Ainda há dias escrevi aqui sobre meu espanto com os arreganhos da volta da censura, além da castração da liberdade de expressão, e da ameaça de grupos minoritários (até prefeitos) a forçar proibições à manifestações culturais. E volto ao assunto, indignado, por conta de ameaças que recebi logo depois da publicação do meu artigo. Indignado não só, mas assustado com a truculência das mensagens recebidas. O que me fez voltar, em ondas de memórias e em golfadas de desconforto, ao cenário dos anos 80. Durante quase uma década lutei contra a censura às diversões públicas nas barbas do Ministério da Justiça do Presidente Figueiredo, o impudente deputado Ibrahim Abi-Ackel.
Éramos um grupo pequeno de intelectuais e artistas, representantes da sociedade civil, a tomar assento no Conselho Superior de Censura, criado pela acuidade do Senador do Piauí Petrônio Portella, com a clara sugestão de começar a abrir o regime militar, preparando-o ao retorno da democracia.

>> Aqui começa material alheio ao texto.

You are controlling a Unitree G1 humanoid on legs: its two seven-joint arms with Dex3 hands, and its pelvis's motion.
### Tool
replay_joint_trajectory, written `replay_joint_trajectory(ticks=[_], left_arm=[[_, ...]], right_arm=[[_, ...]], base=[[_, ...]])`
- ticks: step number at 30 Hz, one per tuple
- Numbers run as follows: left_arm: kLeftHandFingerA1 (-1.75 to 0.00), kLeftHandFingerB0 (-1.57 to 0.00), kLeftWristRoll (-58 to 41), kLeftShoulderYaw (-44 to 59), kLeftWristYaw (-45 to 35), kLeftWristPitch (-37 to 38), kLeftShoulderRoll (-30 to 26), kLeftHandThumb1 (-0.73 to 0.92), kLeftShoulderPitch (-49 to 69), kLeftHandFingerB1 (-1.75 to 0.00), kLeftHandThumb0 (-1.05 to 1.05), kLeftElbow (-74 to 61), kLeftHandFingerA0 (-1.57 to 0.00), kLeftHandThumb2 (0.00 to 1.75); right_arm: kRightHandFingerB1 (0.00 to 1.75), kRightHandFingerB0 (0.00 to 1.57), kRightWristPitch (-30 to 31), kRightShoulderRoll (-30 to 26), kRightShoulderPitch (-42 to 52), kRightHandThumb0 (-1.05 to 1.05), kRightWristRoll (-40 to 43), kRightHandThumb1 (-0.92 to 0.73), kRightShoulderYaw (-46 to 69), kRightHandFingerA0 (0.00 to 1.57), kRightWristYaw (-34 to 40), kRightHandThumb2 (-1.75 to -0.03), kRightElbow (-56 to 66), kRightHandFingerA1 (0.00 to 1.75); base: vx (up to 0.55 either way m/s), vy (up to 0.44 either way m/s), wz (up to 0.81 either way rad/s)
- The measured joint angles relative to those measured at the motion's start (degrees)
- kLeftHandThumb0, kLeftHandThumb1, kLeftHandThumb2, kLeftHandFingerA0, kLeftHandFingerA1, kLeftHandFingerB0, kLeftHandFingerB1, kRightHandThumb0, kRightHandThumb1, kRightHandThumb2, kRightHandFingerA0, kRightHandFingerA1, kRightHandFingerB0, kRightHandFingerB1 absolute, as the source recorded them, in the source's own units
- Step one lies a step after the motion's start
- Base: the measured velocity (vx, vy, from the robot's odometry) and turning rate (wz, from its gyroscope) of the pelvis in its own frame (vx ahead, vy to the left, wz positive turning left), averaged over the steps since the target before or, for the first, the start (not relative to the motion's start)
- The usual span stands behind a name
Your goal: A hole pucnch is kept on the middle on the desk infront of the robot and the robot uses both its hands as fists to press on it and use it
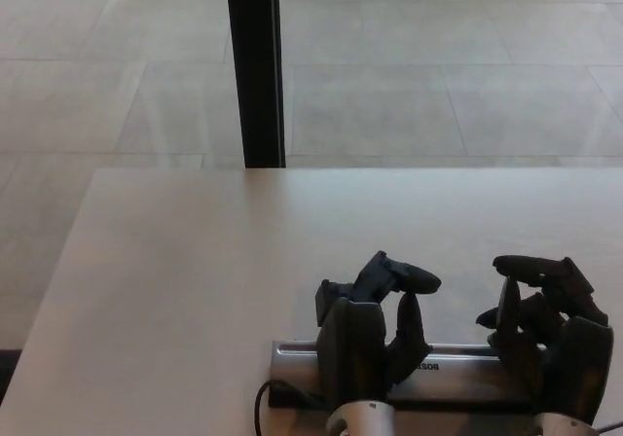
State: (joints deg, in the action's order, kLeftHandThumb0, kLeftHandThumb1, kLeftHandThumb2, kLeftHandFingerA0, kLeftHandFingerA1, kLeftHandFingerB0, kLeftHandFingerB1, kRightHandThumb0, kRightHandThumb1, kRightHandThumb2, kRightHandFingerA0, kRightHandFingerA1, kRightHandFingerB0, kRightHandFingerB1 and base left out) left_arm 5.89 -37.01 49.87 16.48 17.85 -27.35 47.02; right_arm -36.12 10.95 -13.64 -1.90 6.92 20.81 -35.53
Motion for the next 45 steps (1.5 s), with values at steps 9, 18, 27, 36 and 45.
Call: replay_joint_trajectory(ticks=[9, 18, 27, 36, 45], left_arm=[[-1.75, -0.72, 5.5, -3.2, 4.6, 2.3, 0.0, 0.69, -0.5, -1.35, -0.25, 4.6, -0.83, 0.92], [-1.75, -0.73, 11.3, -5.7, 8.6, 4.0, 0.0, 0.65, -0.6, -1.35, -0.22, 8.6, -0.86, 0.98], [-1.75, -0.63, 12.8, -1.3, 8.2, 6.9, -0.2, 0.80, 0.4, -1.70, -0.32, 8.2, -0.87, 0.90], [-1.75, -0.72, 9.2, 3.8, 0.5, 5.8, -2.2, 0.74, -0.7, -1.38, -0.27, -3.0, -0.86, 0.86], [-1.75, -0.68, 3.2, 10.9, -7.5, 0.5, -12.0, 0.78, -3.6, -1.43, -0.30, -16.0, -0.85, 0.78]], right_arm=[[1.13, 0.73, -3.0, -2.6, -1.1, -0.42, -4.8, -0.65, -2.7, 0.79, 5.0, -0.65, -5.4, 1.60], [1.18, 0.75, -5.1, -4.8, -2.6, -0.40, -11.3, -0.62, -6.4, 0.89, 13.3, -0.64, -10.5, 1.55], [1.58, 0.66, -8.1, -8.7, -2.0, -0.35, -16.5, -0.75, -8.7, 0.88, 19.9, -0.84, -12.6, 1.75], [0.99, 0.80, -7.1, -12.0, -2.9, -0.26, -14.6, -0.62, -7.6, 1.18, 15.4, -1.06, -4.6, 1.33], [1.03, 0.81, -1.5, -20.2, -2.4, -0.25, -10.0, -0.63, -4.4, 1.18, 9.3, -1.07, 8.2, 1.35]], base=[[0.00, 0.000, 0.00], [0.00, 0.000, 0.00], [0.00, 0.000, 0.00], [0.00, 0.000, 0.00], [0.00, 0.000, 0.00]])
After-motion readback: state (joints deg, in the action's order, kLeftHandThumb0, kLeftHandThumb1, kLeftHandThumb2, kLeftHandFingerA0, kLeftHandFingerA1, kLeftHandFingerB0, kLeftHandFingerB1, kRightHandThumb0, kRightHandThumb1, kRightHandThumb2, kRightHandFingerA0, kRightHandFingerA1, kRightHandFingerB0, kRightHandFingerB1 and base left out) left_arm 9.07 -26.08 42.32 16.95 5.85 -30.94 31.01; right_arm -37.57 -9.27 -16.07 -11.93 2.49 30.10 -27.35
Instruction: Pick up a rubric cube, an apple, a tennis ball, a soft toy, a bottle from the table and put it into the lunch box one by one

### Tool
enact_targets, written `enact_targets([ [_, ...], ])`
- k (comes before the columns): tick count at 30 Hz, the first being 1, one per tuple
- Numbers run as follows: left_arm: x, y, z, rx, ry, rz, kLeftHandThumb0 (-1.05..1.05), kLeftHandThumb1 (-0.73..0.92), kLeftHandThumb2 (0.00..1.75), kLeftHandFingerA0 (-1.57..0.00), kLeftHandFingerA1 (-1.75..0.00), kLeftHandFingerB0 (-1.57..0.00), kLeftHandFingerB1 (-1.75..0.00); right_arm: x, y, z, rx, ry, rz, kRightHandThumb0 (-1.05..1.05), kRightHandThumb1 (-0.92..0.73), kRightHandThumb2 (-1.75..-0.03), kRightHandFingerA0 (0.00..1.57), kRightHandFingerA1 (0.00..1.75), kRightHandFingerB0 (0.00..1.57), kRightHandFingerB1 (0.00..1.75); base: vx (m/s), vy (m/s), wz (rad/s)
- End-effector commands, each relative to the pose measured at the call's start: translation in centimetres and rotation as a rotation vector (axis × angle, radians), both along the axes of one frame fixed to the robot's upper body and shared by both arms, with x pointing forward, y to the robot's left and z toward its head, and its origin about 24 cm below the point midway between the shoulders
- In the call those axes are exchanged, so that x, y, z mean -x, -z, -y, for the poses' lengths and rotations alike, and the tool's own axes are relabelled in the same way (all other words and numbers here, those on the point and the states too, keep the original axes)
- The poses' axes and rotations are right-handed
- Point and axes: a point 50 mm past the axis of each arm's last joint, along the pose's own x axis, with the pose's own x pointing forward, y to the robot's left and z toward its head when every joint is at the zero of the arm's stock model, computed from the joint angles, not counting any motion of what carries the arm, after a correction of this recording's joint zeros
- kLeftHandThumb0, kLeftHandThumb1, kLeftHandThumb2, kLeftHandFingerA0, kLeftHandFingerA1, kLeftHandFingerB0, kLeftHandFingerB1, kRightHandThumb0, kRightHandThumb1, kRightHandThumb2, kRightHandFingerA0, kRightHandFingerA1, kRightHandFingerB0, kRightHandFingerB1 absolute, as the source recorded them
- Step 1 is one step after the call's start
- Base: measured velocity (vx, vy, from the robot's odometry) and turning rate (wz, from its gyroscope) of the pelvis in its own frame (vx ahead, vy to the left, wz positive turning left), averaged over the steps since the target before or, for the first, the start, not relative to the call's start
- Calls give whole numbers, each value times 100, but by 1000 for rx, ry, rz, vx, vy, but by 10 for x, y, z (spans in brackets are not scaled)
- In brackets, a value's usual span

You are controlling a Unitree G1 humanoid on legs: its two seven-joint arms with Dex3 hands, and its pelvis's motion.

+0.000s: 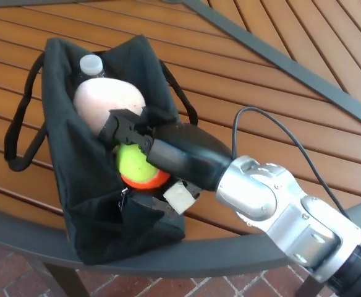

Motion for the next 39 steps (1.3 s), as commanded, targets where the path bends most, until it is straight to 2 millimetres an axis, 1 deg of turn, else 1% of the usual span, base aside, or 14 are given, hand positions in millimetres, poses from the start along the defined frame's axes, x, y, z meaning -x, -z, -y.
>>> enact_targets([
  [1,2,0,-5,2,3,9,4,47,113,-106,-122,-93,-103,0,20,10,166,-39,81,-26,-51,-81,93,171,82,120,0,0,0],
  [4,3,0,-4,-3,23,5,4,46,115,-105,-121,-93,-103,-1,19,9,207,-56,114,-25,-53,-79,95,163,85,111,0,0,0],
  [6,2,0,-2,-1,24,3,4,50,108,-105,-120,-91,-102,-3,13,6,202,-69,149,-25,-54,-91,95,175,69,155,0,0,0],
  [7,2,0,-1,6,14,4,4,49,112,-104,-123,-92,-105,-5,8,4,206,-67,162,-38,-69,-67,94,174,69,96,0,0,0],
  [10,0,0,-1,-2,14,7,6,48,113,-106,-121,-93,-103,-12,-7,4,216,-52,196,-37,-46,-94,120,134,75,86,0,0,0],
  [12,2,0,-3,-1,16,0,5,50,111,-103,-120,-91,-102,-20,-14,8,208,-25,211,-33,-48,-100,121,132,80,96,0,0,0],
  [13,3,0,-3,3,11,1,4,52,109,-105,-120,-91,-104,-23,-16,8,214,-18,221,-29,-61,-75,89,175,70,148,0,0,0],
  [19,3,-1,-2,3,8,9,5,49,109,-106,-120,-93,-105,-28,-19,8,227,-12,254,-27,-61,-75,88,175,66,162,0,0,0],
  [20,4,-1,-2,-23,36,-3,6,50,106,-105,-116,-94,-100,-26,-21,4,224,-23,265,-37,-65,-65,88,169,76,88,0,0,0],
  [25,5,2,-1,-50,64,-16,8,47,112,-107,-119,-96,-103,-19,-24,-8,211,-67,284,-39,-63,-66,88,164,79,78,0,0,0],
  [26,6,2,-1,-42,63,-17,9,45,118,-110,-124,-98,-106,-17,-26,-14,209,-75,280,-35,-65,-64,90,175,65,107,0,0,0],
  [35,9,4,-1,-35,83,-25,7,45,117,-106,-123,-95,-104,-18,-32,-25,211,-72,254,-41,-45,-93,121,136,77,88,0,0,0],
  [36,10,3,-2,-34,92,-26,5,46,117,-106,-123,-94,-104,-19,-30,-24,223,-70,251,-35,-64,-69,90,175,70,148,0,0,0],
  [39,10,3,-2,-36,105,-29,6,46,115,-106,-121,-93,-102,-17,-24,-24,246,-73,245,-34,-62,-70,90,175,72,156,0,0,0],
])
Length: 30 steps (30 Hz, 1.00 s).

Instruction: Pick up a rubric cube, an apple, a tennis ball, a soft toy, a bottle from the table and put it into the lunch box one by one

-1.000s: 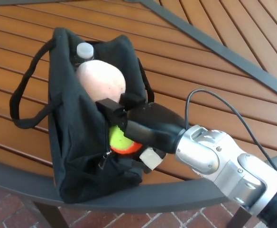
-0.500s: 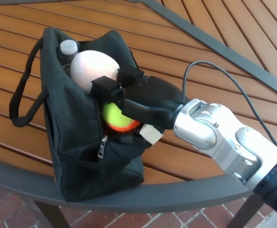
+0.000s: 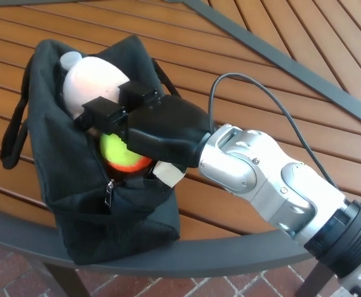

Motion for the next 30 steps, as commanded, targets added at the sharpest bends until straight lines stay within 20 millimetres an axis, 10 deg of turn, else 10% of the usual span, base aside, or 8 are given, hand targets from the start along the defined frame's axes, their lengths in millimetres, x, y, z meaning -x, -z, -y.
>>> enact_targets([
  [1,4,-2,0,-9,52,21,6,46,115,-106,-121,-93,-102,0,4,-1,60,1,-5,-34,-62,-70,90,175,72,156,0,0,0],
  [2,3,-2,0,-10,60,14,6,47,113,-104,-119,-92,-100,1,7,-2,118,7,12,-36,-70,-70,73,136,55,89,0,0,0],
  [7,3,-2,1,-3,49,13,5,48,111,-103,-119,-91,-101,1,9,-2,194,30,20,-40,-72,-67,58,108,41,72,0,0,0],
  [8,4,-1,2,-1,47,7,4,50,109,-103,-119,-91,-101,0,10,-2,274,56,71,-53,-57,-57,0,55,14,49,0,0,0],
  [12,3,-1,2,-16,53,11,5,47,109,-107,-118,-95,-101,-2,9,0,359,92,138,-81,-42,-70,0,0,2,39,0,0,0],
  [13,3,-1,1,-18,58,28,6,47,116,-109,-125,-95,-104,-4,6,1,422,127,168,-84,-45,-86,0,26,0,25,0,0,0],
  [30,10,-3,2,-44,64,21,7,56,102,-103,-117,-93,-97,-13,-20,0,431,269,194,-105,-58,-96,0,29,0,4,0,0,0],
])
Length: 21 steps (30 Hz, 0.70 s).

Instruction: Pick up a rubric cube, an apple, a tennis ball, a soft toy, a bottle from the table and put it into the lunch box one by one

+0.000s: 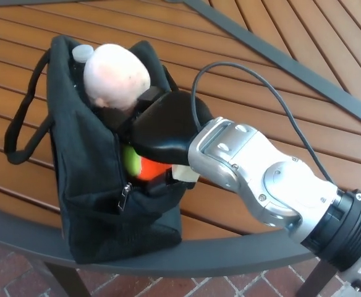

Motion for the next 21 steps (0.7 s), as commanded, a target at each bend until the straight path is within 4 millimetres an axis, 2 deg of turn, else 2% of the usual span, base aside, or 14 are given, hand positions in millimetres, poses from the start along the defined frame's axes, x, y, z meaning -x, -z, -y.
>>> enact_targets([
  [1,2,-3,1,-11,24,32,8,56,102,-102,-117,-94,-97,-9,-20,0,-20,93,-11,-105,-60,-98,0,34,0,9,0,0,0],
  [2,2,-3,1,-7,20,30,8,56,102,-102,-117,-94,-97,-10,-26,-1,-32,106,-35,-105,-60,-98,0,34,0,9,0,0,0],
  [3,2,-2,1,2,12,30,8,57,101,-103,-117,-93,-98,-12,-32,-3,-46,117,-47,-96,-68,-74,0,0,0,0,0,0,0],
  [4,3,-2,1,8,7,31,8,57,101,-103,-117,-93,-98,-13,-36,-4,-54,123,-54,-96,-68,-74,0,0,0,0,0,0,0],
  [5,3,-2,1,11,3,32,5,57,101,-104,-119,-94,-99,-15,-44,-5,-91,135,-75,-105,-66,-103,0,38,0,13,0,0,0],
  [7,4,-3,2,10,10,38,7,54,107,-107,-121,-95,-101,-17,-52,-7,-138,141,-92,-105,-69,-106,0,39,0,13,0,0,0],
  [10,6,-2,2,16,-1,36,8,53,108,-108,-123,-97,-102,-21,-64,-10,-217,136,-115,-96,-64,-94,0,34,0,9,0,0,0],
  [11,7,-2,2,13,-3,30,9,51,110,-107,-123,-97,-103,-22,-69,-11,-263,130,-123,-69,-72,-77,0,0,2,12,0,0,0],
  [13,7,-2,1,9,5,27,9,51,110,-107,-123,-97,-103,-23,-70,-11,-289,123,-115,-69,-72,-77,0,0,2,12,0,0,0],
  [14,7,-1,1,7,10,24,8,51,108,-104,-120,-95,-100,-25,-73,-11,-345,96,-82,-53,-72,-61,0,67,25,60,0,0,0],
  [16,7,-1,0,-7,27,14,7,53,104,-103,-118,-94,-99,-28,-79,-11,-455,49,-23,-48,-71,-59,4,83,34,61,0,0,0],
  [19,7,-1,0,-13,31,12,7,53,104,-103,-118,-94,-99,-29,-80,-11,-467,43,-18,-48,-71,-59,4,83,34,61,0,0,0],
  [20,6,-1,0,-5,21,22,8,52,107,-106,-121,-97,-101,-30,-82,-11,-509,13,-49,-40,-68,-63,51,99,56,80,0,0,0],
  [21,5,-1,0,1,14,30,8,52,107,-106,-121,-97,-101,-30,-85,-11,-543,-10,-71,-40,-68,-63,51,99,56,80,0,0,0],
])
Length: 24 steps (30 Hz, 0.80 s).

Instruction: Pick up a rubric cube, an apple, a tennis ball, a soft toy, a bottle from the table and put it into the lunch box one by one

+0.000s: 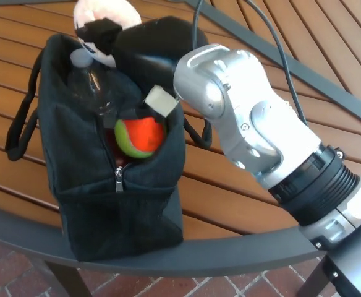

Como é sabido, o jornalista Pompeu de Sousa, em representação da ABI, e eu, em nome dos autores de televisão, rádio e compositores de música, em representação da ABERT, lutávamos ao lado de valorosos companheiros, Susana de Moraes (cineastas), Daniel Rocha (teatro), Herberto Salles (ABL)., entre outros. Nossa missão e paixão era a de confrontar o temível DCDP (Departamento de Censura às Diversões Públicas). Um ácido combate aos censores alojados na Polícia Federal roçava as teses que já pregávamos para clamar pela liberdade de expressão.
Os debates e a paulatina desmoralização dos pareceres da “casta inculta”, os policiais-censores, eram celebrados fartamente pela imprensa. E nós, os pareceristas contra a truculência, éramos presa fácil dos radicais do governo e de grupos de pressão. Vejo agora que são os mesmos os que censuram museus, que atiram pedras em livres-pensadores, que se querem defensores da moralidade pública e dos costumes. Como se não houvesse o sistema judiciário, e até o STF, para dirimir dúvidas e defender o radioso art. 5º da Constituição, que pulverizou a censura às diversões públicas.
Alinhavei aqui lembranças do passado por conta dos ataques e ameaças de que Pompeu e eu éramos vítimas. Nossos algozes se julgavam os donos da verdade e únicos orientadores da moral e dos bons costumes…
Tal como as acusações que acabo de receber por e-mails ofensivos e ameaçadores.
Nos anos 80 sofríamos a repressão porque expúnhamos nossa cara à tapa, éramos protagonistas de luta pública. Agora sofro eu repressão e censura tão somente por um artigo-crônica publicado. Portanto, como não avaliar tais insultos senão como um ovo da serpente? A se abrir. E dar à luz uma serpente-hidra de sete cabeças. Inculta, injusta e letal.